→ **How to complete this task**: Tally every line in the data that has the word "same" and report only the total.

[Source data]
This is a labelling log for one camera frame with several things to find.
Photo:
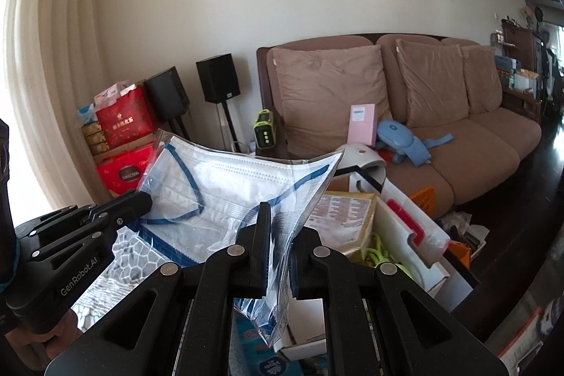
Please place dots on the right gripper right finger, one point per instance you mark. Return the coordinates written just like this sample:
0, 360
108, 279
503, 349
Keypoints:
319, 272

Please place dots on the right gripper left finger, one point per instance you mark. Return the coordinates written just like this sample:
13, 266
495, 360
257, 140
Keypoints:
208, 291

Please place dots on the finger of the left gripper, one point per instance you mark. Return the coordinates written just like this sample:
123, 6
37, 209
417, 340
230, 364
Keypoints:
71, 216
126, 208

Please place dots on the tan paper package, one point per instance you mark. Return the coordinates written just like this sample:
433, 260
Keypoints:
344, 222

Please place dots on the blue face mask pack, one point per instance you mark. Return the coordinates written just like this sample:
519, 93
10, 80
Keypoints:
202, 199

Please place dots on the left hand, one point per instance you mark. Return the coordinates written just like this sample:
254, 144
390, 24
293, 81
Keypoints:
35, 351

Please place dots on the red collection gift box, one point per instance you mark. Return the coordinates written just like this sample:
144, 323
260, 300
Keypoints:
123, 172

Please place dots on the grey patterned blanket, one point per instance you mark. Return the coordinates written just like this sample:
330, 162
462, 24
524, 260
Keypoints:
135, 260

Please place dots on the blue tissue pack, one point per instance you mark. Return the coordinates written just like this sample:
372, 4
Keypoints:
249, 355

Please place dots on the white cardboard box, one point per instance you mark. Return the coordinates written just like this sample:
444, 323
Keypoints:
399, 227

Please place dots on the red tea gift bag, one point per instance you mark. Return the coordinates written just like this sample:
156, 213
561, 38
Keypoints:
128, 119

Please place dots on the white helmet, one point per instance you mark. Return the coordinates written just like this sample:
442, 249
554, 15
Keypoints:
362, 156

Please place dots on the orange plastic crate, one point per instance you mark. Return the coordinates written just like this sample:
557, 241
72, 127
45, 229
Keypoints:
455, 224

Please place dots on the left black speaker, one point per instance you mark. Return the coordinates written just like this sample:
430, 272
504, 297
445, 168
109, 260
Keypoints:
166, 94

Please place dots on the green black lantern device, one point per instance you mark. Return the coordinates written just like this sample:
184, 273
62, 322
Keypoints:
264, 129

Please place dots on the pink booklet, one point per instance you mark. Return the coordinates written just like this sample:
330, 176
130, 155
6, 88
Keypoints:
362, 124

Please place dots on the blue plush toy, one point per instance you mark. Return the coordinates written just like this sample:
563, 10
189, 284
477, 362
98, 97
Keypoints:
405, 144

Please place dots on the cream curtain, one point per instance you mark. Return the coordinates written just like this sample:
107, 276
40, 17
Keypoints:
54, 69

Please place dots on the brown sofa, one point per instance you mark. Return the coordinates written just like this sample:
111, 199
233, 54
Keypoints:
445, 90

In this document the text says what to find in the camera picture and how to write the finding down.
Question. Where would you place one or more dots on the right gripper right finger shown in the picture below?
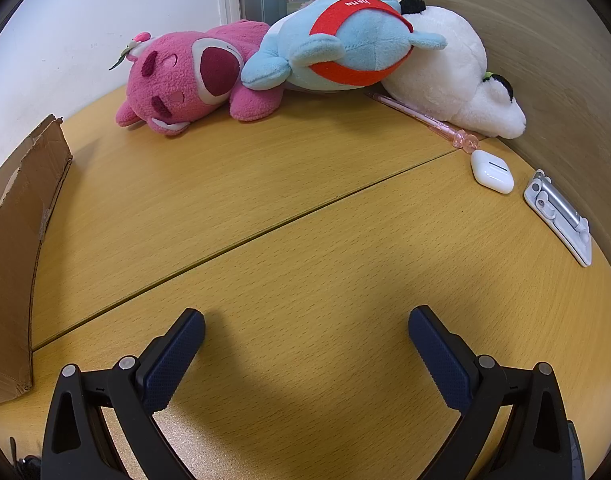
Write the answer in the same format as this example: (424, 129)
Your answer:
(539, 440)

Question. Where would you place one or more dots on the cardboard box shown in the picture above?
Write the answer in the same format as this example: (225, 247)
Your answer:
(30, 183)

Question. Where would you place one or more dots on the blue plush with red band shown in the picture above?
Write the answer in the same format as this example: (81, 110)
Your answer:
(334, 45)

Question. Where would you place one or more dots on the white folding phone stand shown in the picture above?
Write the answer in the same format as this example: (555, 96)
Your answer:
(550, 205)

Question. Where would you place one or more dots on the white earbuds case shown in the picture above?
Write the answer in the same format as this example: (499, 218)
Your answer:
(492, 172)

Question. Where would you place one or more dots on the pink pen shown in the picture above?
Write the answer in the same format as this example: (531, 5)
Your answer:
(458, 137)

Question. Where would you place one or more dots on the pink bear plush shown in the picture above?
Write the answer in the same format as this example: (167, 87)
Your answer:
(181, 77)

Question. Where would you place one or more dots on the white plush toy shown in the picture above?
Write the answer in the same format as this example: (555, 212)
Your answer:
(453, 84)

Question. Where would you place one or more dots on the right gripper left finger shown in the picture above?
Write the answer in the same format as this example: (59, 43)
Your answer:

→ **Task output**: 9